Reputation: 623
I am using dependency parsing for a use case in R with the corenlp package. However, I need to tweak the dataframe for a specific use case.
I need a dataframe where I have three columns. I have used the below code to reach till the dependency tree.
devtools::install_github("statsmaths/coreNLP")
coreNLP::downloadCoreNLP()
initCoreNLP()
inp_cl = "generate odd numbers from column one and print."
output = annotateString(inp_cl)
dc = getDependency(output)
sentence governor dependent type governorIdx dependentIdx govIndex depIndex
1 1 ROOT generate root 0 1 NA 1
2 1 numbers odd amod 3 2 3 2
3 1 generate numbers dobj 1 3 1 3
4 1 column from case 5 4 5 4
5 1 generate column nmod:from 1 5 1 5
6 1 column one nummod 5 6 5 6
7 1 column and cc 5 7 5 7
8 1 generate print nmod:from 1 8 1 8
9 1 column print conj:and 5 8 5 8
10 1 generate . punct 1 7 1 10
Using POS tagging with the following code, I ended up with the following data frame.
ps = getToken(output)
ps = ps[,c(1,2,7,3)]
colnames(dc)[8] = "id"
dp = merge(dc, ps[,c("sentence","id","POS")],
by.x=c("sentence","governorIdx"),by.y = c("sentence","id"),all.x = T)
dp = merge(dp, ps[,c("sentence","id","POS")],
by.x=c("sentence","dependentIdx"),by.y = c("sentence","id"),all.x = T)
colnames(dp)[9:10] = c("POS_gov","POS_dep")
sentence dependentIdx governorIdx governor dependent type govIndex id POS_gov POS_dep
1 1 1 0 ROOT generate root NA 1 <NA> VB
2 1 2 3 numbers odd amod 3 2 NNS JJ
3 1 3 1 generate numbers dobj 1 3 VB NNS
4 1 4 5 column from case 5 4 NN IN
5 1 5 1 generate column nmod:from 1 5 VB NN
6 1 6 5 column one nummod 5 6 NN CD
7 1 7 5 column and cc 5 7 NN CC
8 1 8 1 generate print nmod:from 1 8 VB NN
9 1 8 5 column print conj:and 5 8 NN NN
10 1 9 1 generate . punct 1 9 VB .
In case a verb(action word) is attached to a non-verb(non action word), but the non-verb(non-action word) is connected to other non-verb(non-action words) then one row should indicate the entire connection.
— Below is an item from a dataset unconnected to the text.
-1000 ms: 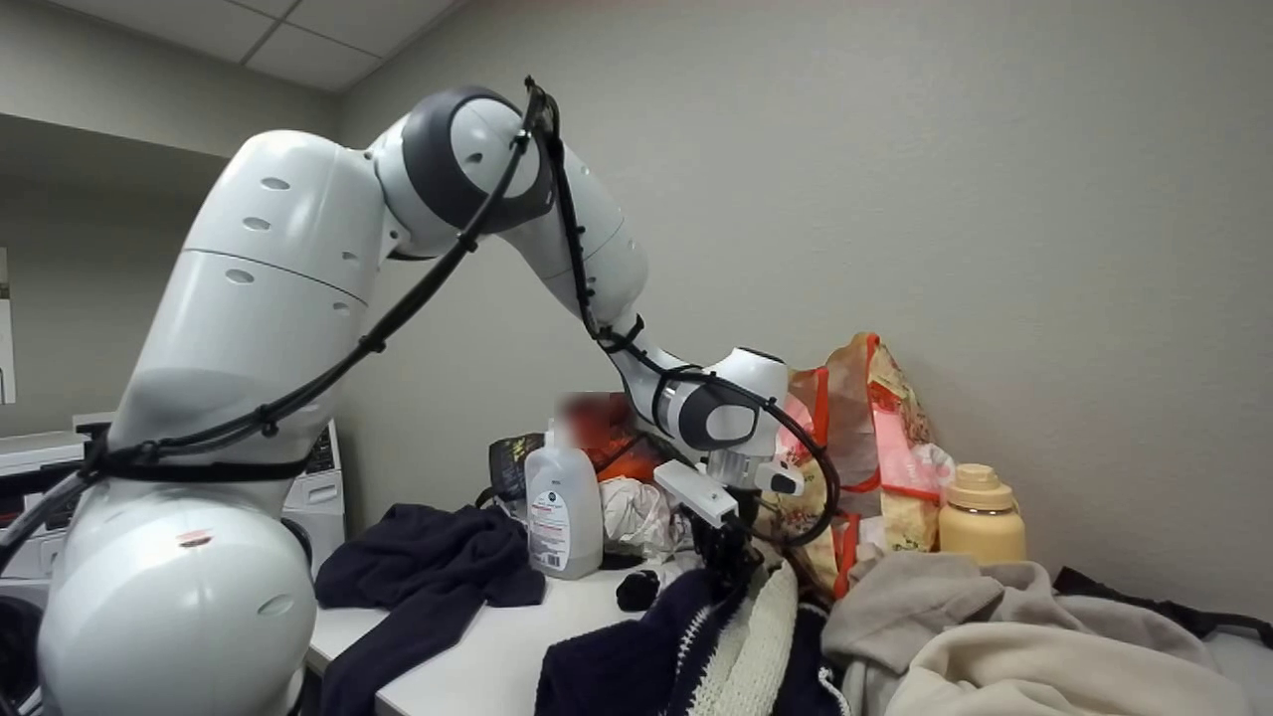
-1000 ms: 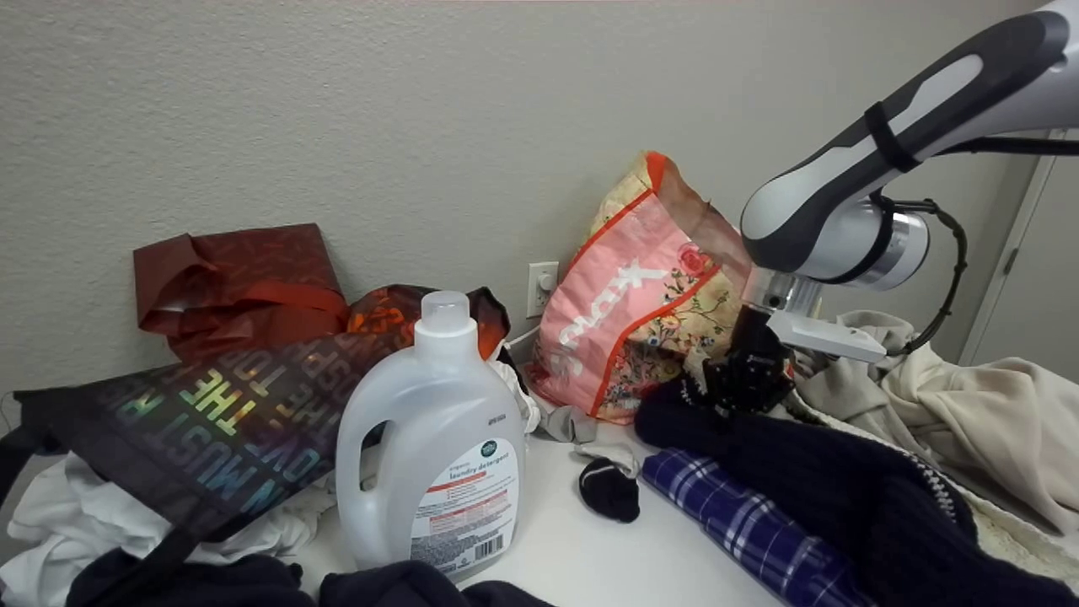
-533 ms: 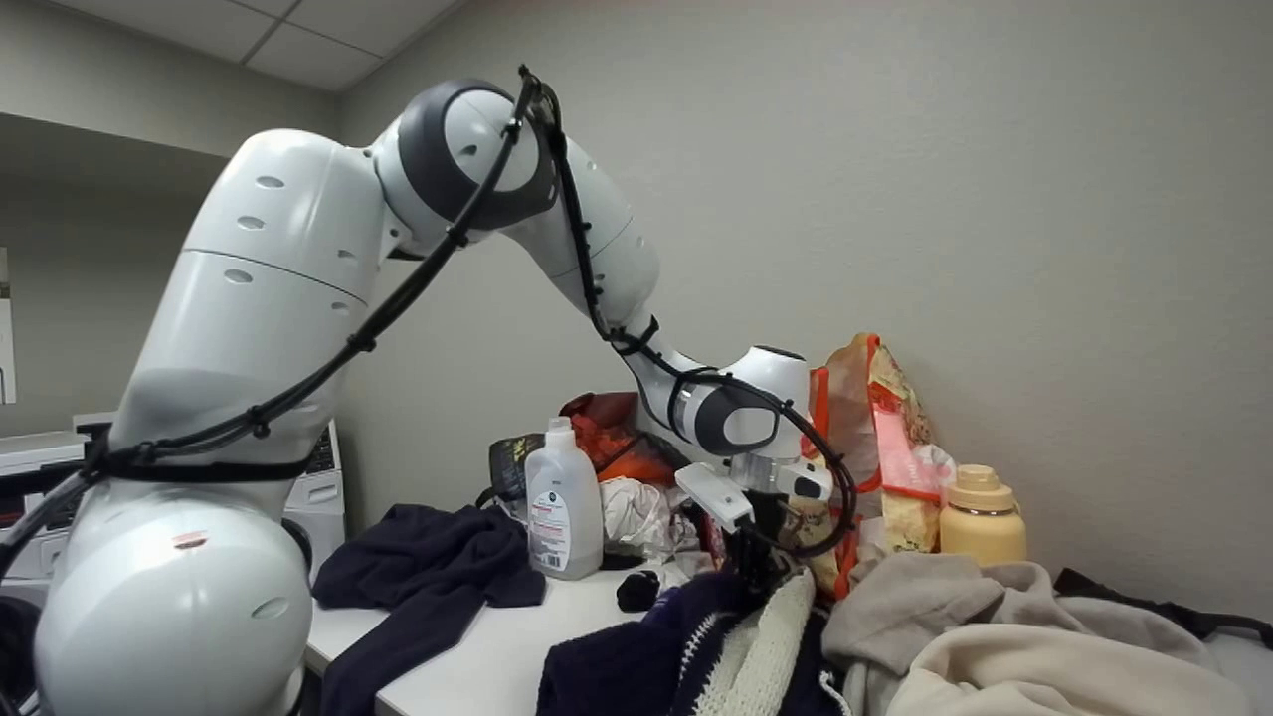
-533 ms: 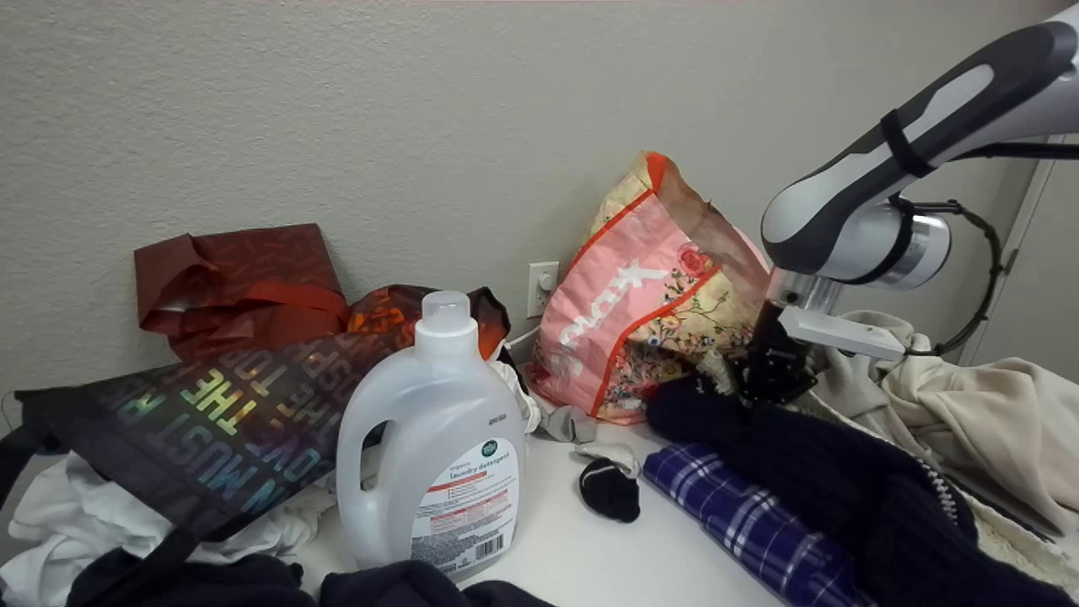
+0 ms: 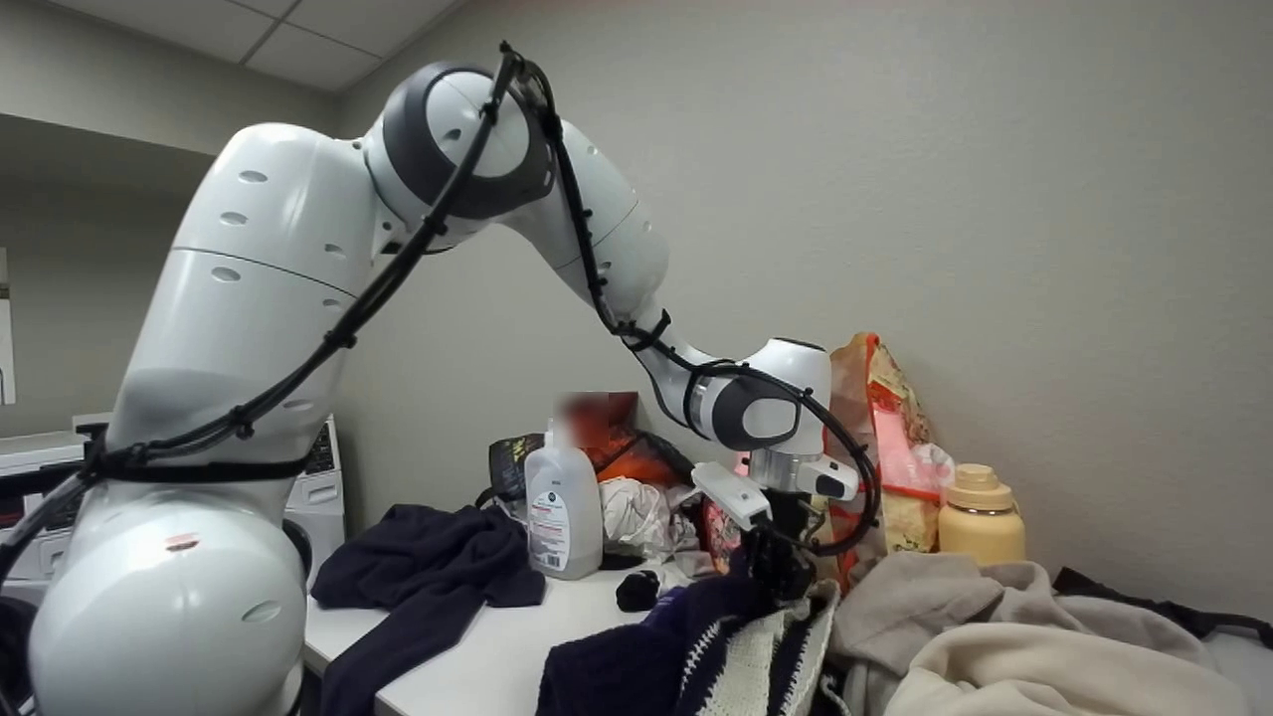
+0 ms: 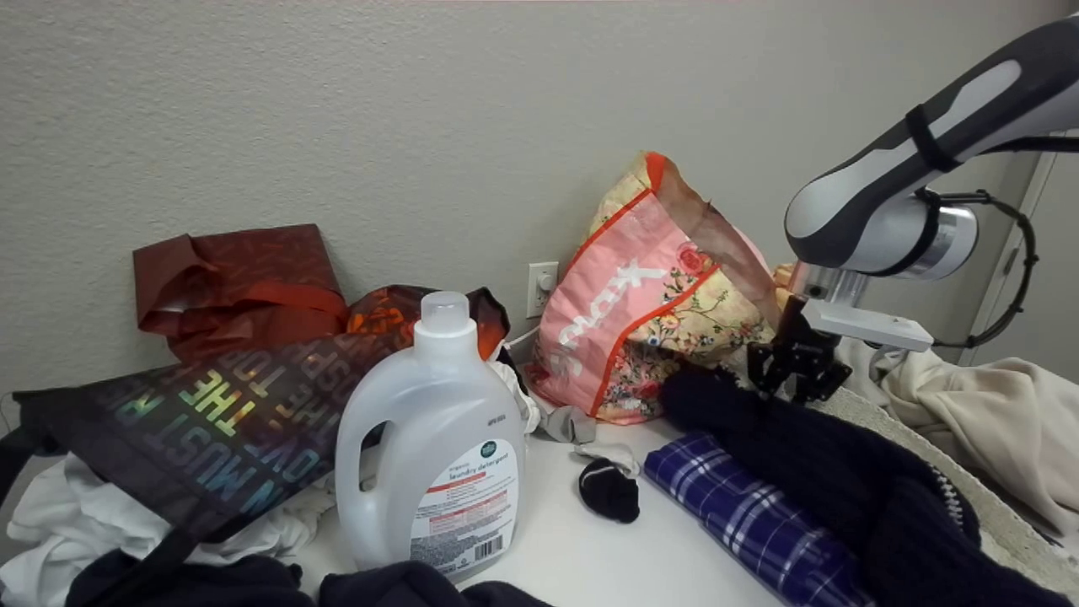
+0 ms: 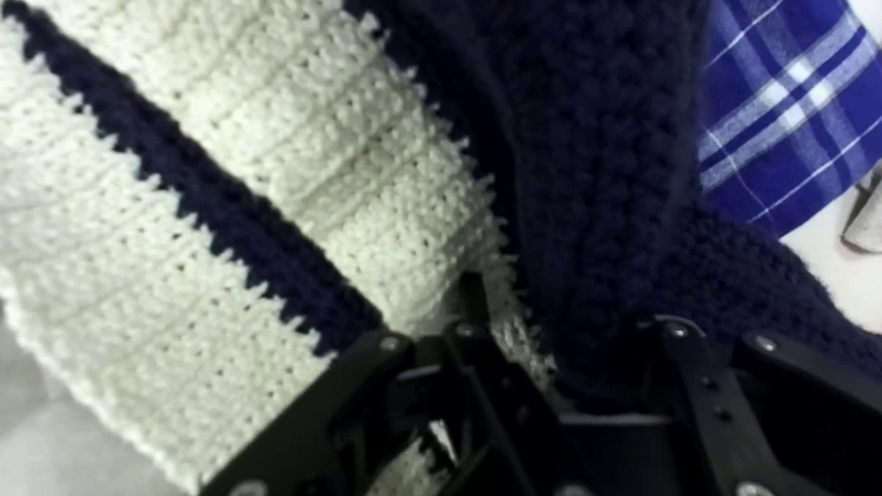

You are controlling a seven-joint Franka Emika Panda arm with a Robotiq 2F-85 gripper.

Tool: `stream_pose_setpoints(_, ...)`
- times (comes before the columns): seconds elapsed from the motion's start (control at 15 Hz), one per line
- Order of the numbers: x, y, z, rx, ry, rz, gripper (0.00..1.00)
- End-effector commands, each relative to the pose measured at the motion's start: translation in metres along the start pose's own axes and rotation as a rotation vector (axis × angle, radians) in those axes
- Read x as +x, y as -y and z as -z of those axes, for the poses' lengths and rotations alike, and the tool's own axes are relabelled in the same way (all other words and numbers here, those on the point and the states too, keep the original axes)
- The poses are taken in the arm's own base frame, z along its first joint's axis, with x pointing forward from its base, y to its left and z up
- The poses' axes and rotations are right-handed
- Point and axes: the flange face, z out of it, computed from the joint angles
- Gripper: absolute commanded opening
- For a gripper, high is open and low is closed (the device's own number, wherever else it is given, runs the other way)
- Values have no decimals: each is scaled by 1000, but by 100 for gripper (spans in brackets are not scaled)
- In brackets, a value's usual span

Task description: Fold the navy cloth on the table in half.

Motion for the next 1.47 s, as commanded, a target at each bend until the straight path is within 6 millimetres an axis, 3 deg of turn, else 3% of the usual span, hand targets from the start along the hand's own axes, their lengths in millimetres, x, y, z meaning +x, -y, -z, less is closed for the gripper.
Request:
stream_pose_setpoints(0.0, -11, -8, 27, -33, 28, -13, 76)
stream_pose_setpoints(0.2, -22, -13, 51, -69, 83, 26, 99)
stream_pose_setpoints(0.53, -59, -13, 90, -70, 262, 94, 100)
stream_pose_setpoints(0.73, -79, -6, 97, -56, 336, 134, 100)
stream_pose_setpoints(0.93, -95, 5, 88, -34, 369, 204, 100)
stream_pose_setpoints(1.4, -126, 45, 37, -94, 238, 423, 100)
Eg: generate is a verb connected to numbers and numbers is a non verb connected to odd.
So the intended data frame needs to be
Topic1 Topic2 Action
numbers odd generate
column from generate
column one generate
column and generate
column from print
column one print
column and print
. generate
Upvotes: 1
Views: 99
Reputation: 1508
First you'll need to have your dependency tree tag print as a verb, rather than a noun.
Try using a sentence with two independent clauses, and see if the root of the second independent clause is tagged as such.
If so, it's a simple walk through the governoridx column. If not, you'll need to address the mechanics of your dependency tree generator.
Upvotes: 1